[[ MATERIAL FOR THIS EXERCISE open ]]
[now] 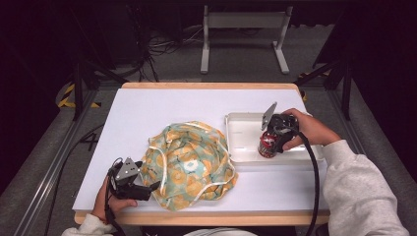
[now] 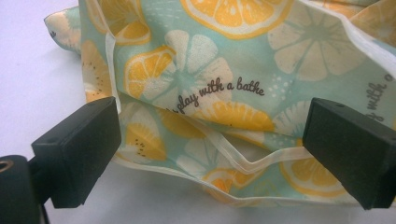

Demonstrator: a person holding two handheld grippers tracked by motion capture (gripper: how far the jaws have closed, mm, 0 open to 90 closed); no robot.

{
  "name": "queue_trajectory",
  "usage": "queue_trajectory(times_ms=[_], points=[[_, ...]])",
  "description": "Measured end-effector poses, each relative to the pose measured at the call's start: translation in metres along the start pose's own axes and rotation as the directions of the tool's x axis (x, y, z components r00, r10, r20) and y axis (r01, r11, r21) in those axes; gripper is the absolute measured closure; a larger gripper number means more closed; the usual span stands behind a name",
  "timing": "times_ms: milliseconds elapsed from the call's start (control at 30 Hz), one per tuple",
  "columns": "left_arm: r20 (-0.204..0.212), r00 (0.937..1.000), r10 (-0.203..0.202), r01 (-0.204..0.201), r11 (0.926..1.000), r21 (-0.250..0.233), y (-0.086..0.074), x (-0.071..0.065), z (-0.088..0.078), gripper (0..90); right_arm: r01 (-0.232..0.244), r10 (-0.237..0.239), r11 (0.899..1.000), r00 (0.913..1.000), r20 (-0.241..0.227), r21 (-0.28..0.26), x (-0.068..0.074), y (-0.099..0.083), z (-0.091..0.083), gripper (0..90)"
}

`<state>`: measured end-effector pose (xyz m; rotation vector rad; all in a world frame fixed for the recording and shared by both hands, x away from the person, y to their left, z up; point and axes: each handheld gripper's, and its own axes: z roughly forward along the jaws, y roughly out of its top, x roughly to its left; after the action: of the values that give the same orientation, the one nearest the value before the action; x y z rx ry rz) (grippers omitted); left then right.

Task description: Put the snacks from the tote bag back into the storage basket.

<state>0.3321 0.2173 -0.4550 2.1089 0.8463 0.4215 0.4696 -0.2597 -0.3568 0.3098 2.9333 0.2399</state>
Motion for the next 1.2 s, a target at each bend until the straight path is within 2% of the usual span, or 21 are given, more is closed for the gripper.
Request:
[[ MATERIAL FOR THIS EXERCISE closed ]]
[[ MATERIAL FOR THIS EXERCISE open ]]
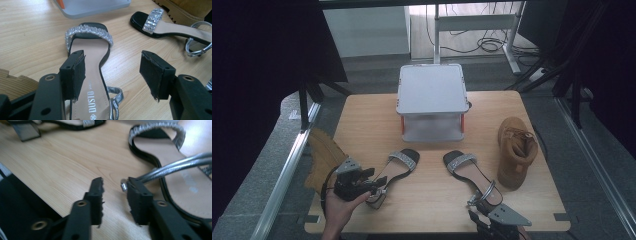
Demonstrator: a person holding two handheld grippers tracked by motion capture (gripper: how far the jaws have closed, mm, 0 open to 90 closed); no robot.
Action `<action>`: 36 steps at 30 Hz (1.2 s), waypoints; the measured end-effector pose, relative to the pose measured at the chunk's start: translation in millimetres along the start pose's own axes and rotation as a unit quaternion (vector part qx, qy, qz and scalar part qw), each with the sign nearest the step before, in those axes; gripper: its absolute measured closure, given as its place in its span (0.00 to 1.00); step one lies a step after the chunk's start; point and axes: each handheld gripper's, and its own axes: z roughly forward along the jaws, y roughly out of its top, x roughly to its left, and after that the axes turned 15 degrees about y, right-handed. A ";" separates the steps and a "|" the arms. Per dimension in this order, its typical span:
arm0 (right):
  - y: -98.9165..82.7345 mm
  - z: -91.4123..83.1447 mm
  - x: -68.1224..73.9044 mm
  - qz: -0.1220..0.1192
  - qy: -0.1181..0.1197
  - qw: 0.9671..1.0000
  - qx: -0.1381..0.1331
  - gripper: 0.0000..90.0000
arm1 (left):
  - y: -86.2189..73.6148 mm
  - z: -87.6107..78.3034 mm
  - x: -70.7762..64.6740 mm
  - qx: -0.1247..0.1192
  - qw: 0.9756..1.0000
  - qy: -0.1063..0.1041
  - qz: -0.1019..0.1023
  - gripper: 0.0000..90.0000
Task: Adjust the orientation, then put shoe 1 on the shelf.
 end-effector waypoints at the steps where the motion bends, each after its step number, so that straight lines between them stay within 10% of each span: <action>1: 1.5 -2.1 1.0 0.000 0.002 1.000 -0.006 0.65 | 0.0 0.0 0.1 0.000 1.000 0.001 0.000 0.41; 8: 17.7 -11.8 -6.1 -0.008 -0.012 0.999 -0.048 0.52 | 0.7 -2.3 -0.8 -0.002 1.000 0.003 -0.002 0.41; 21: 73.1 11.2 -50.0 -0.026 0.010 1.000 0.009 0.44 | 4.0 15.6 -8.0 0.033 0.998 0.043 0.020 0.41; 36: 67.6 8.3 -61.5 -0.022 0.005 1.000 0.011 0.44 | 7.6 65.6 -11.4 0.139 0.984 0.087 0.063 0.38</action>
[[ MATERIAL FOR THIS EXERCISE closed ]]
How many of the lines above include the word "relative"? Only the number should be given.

2